### Task objective
In the listing below, find the line containing "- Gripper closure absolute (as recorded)" and the line containing "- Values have". Repeat exactly those two lines and every line between them, nothing more.

### Entries provided

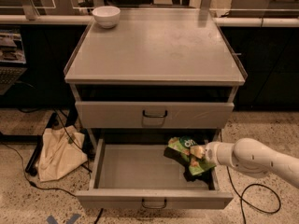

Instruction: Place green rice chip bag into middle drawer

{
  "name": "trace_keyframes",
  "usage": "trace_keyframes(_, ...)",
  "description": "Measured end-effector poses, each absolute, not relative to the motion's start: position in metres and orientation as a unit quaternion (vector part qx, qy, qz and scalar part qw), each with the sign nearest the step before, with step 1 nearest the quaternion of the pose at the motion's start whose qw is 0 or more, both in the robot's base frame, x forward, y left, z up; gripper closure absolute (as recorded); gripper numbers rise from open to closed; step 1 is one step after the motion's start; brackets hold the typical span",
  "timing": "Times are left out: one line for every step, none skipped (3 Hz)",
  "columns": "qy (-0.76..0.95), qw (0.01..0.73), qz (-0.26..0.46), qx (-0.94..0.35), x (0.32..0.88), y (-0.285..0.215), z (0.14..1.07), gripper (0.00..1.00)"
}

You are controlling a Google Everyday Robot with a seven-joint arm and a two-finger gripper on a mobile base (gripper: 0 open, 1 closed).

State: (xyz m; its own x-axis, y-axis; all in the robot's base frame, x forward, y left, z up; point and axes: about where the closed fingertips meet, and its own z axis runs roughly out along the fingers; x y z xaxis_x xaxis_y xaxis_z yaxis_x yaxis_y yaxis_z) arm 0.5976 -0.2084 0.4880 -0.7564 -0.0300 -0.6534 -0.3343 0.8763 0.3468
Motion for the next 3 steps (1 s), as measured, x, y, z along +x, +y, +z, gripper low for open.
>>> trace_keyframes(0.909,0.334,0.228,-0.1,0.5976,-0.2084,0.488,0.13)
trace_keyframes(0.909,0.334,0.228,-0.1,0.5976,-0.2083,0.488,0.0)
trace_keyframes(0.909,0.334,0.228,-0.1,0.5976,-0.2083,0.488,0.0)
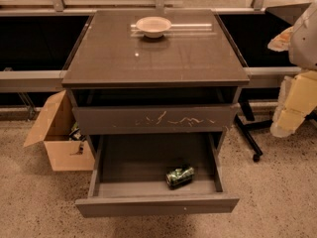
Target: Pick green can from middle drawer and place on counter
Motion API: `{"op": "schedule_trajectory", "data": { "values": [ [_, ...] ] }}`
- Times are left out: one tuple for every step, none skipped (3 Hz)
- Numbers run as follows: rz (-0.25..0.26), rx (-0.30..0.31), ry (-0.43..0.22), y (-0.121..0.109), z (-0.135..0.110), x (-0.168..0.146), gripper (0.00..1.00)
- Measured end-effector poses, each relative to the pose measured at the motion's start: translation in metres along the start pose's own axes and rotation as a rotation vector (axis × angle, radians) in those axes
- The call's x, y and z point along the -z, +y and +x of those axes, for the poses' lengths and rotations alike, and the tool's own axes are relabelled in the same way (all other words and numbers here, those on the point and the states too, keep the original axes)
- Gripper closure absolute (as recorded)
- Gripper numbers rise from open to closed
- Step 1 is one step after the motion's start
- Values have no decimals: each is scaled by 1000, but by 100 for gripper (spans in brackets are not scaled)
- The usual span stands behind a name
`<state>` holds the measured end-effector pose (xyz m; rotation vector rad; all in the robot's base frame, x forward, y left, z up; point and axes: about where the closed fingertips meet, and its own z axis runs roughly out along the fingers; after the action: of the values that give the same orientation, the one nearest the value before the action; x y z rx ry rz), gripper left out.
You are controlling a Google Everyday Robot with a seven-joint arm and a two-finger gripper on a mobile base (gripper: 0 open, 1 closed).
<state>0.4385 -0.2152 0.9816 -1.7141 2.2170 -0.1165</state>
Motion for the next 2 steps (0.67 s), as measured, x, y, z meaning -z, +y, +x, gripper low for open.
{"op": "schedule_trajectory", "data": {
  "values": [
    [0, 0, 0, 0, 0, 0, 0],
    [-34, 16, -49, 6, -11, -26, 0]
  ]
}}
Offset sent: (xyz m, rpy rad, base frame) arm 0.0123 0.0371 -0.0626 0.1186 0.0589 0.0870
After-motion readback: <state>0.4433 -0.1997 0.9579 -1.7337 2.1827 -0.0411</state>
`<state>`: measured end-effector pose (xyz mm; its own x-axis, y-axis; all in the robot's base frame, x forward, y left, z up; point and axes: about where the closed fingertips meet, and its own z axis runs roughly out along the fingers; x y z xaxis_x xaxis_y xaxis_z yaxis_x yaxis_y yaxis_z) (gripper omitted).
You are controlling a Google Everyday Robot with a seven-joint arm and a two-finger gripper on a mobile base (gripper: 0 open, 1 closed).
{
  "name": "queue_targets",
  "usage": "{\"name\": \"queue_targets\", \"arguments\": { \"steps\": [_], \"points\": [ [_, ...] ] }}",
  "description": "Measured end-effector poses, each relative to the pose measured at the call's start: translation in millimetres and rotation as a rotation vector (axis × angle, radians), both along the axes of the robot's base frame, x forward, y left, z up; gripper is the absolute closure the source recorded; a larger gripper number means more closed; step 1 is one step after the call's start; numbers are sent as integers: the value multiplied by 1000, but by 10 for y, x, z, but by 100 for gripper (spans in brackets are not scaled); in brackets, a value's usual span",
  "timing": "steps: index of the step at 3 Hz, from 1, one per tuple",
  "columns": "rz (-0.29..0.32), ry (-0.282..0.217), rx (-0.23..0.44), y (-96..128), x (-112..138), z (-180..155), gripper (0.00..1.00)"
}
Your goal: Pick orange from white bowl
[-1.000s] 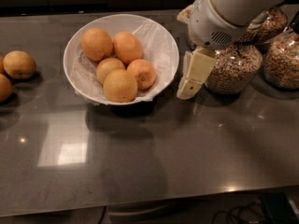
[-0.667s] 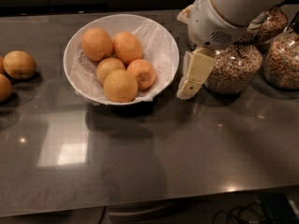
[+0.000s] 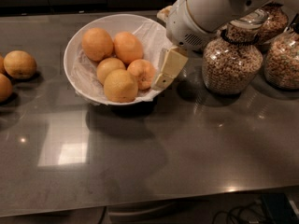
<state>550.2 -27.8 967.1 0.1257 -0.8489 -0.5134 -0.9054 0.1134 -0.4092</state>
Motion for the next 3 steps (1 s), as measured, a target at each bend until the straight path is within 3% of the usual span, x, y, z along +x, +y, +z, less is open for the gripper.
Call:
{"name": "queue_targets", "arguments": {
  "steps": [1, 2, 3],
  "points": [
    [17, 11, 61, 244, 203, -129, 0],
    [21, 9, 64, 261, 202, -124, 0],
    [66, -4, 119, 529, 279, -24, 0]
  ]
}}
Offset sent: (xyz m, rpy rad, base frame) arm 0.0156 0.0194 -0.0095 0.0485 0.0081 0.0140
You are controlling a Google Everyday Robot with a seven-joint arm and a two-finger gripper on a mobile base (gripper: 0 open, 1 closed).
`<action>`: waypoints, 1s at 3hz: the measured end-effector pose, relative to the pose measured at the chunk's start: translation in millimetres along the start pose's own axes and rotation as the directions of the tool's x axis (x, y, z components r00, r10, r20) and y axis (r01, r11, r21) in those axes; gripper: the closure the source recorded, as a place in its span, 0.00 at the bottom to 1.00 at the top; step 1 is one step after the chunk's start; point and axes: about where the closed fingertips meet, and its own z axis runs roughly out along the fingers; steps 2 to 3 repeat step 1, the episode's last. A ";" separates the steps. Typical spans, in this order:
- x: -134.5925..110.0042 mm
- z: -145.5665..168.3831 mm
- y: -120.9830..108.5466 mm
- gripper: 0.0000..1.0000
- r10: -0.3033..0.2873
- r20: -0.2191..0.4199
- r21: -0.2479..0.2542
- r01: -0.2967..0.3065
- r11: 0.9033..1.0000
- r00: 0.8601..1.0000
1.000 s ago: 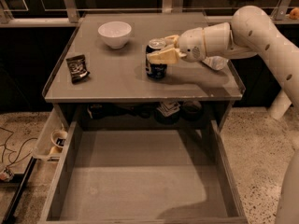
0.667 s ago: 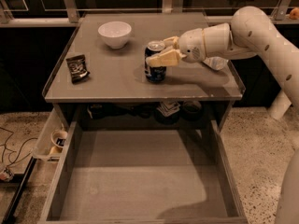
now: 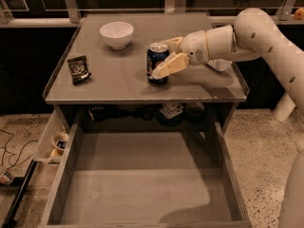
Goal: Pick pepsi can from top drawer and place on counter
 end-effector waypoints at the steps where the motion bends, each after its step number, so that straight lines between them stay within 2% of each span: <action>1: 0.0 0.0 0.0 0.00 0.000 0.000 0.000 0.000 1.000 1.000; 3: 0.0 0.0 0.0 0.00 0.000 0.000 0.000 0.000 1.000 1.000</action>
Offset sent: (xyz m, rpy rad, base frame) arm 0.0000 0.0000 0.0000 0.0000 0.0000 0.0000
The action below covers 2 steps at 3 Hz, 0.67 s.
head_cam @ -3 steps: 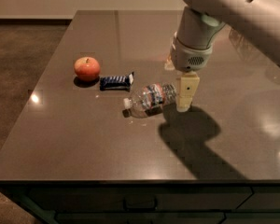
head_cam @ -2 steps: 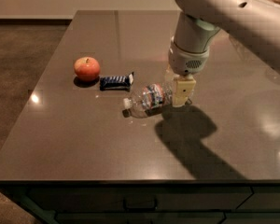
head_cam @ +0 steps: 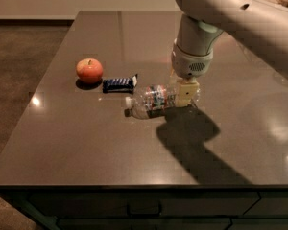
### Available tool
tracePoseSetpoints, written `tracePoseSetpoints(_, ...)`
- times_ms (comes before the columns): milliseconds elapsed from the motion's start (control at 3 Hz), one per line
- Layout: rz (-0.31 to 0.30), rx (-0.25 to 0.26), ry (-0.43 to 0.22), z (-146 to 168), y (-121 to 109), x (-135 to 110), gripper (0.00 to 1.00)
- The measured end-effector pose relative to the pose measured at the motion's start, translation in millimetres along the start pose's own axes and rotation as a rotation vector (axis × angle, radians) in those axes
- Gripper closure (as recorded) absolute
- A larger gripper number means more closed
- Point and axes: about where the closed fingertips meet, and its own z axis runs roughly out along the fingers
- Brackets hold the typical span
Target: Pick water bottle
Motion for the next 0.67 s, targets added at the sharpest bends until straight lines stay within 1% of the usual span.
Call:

### Result below
- Gripper closure absolute (as recorded)
- Gripper numbers rise from open to closed
- Step 1 is one step after the motion's start
- Values have no decimals: each is scaled by 1000, but by 100 for gripper (spans in brackets are not scaled)

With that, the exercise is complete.